The Secret Power of Names Reprised

Today I have been going back and revisiting Houses of Cards for the first time in about 3 weeks. In order to get myself back in the head of my heroine and hero, I’ve been rereading through from the beginning (as prior to the 3 week sabbatical, I had made some major changes). Well I’m 120 pages into the reread and I have a confession to make. I dislike the name of my heroine. Michaela MacLachlan. This was her second name. She had a different name for the first 6 or 7 years of writing, but it was similar to my name (purely coincidentally, actually) and I didn’t want anyone to think that I was writing about myself, so I changed it a few months ago. But this isn’t her name. It doesn’t feel right and it’s been grating on me ALL DAY as I reread. I still don’t want to change it back to the original name, but I don’t know what I want to change it to.

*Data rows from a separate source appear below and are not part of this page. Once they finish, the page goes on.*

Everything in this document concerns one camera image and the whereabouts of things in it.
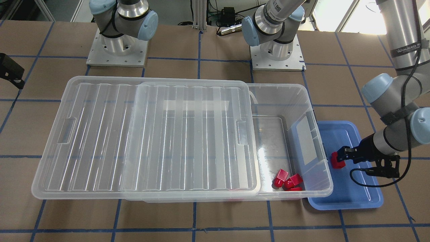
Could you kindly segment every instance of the silver metal cylinder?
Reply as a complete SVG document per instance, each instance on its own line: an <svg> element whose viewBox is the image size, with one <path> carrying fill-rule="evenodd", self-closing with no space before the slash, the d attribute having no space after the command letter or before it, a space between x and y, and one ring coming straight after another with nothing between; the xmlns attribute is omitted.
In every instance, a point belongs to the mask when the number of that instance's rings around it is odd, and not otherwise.
<svg viewBox="0 0 430 242"><path fill-rule="evenodd" d="M270 0L265 5L265 15L276 22L283 22L302 3L304 0Z"/></svg>
<svg viewBox="0 0 430 242"><path fill-rule="evenodd" d="M274 61L283 61L291 56L293 51L293 42L288 44L269 41L260 45L260 51L265 57Z"/></svg>
<svg viewBox="0 0 430 242"><path fill-rule="evenodd" d="M416 33L416 24L413 14L412 1L410 0L389 0L381 1L379 8L387 26L387 39L390 50L406 47L419 41ZM424 39L424 31L421 26L421 38ZM408 54L393 57L396 69L412 67L416 61L416 51ZM428 49L421 50L420 62L423 63L430 59Z"/></svg>
<svg viewBox="0 0 430 242"><path fill-rule="evenodd" d="M272 35L278 33L281 31L282 23L273 24L267 21L266 16L264 15L264 8L265 6L260 6L255 12L255 23L257 24L257 27L266 34Z"/></svg>
<svg viewBox="0 0 430 242"><path fill-rule="evenodd" d="M101 36L101 43L104 50L116 56L125 56L134 51L136 46L136 38L128 35L123 35L118 38L106 38Z"/></svg>
<svg viewBox="0 0 430 242"><path fill-rule="evenodd" d="M118 3L118 13L126 18L136 18L142 16L149 10L149 4L147 0L139 0L136 3L128 4L132 2L120 1Z"/></svg>

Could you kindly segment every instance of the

I’ve been playing with the Random Name Generator and making a list of names I like, and I’ve got quite a list of fun ones for future and supporting characters–but still haven’t found a name for Michaela. I had great difficulty picking her second name, and I confess I was not entirely pleased with it when I settled on Michaela. So sue me. I needed a name so I could keep going. But as I mentioned in my first post on this subject, I have a hard time writing if the name isn’t right. At the moment I don’t even have any contenders. As I sprained my wrist in the course of some overenthusiastic pruning with my new loppers yesterday, typing isn’t too easy just now, so I don’t feel too awful name searching while I ice it. I hope to come up with something I am happy with before bed.

As an aside, my site hits have suddenly shot up in the last couple of days, and I have no idea why. But thanks for stopping by!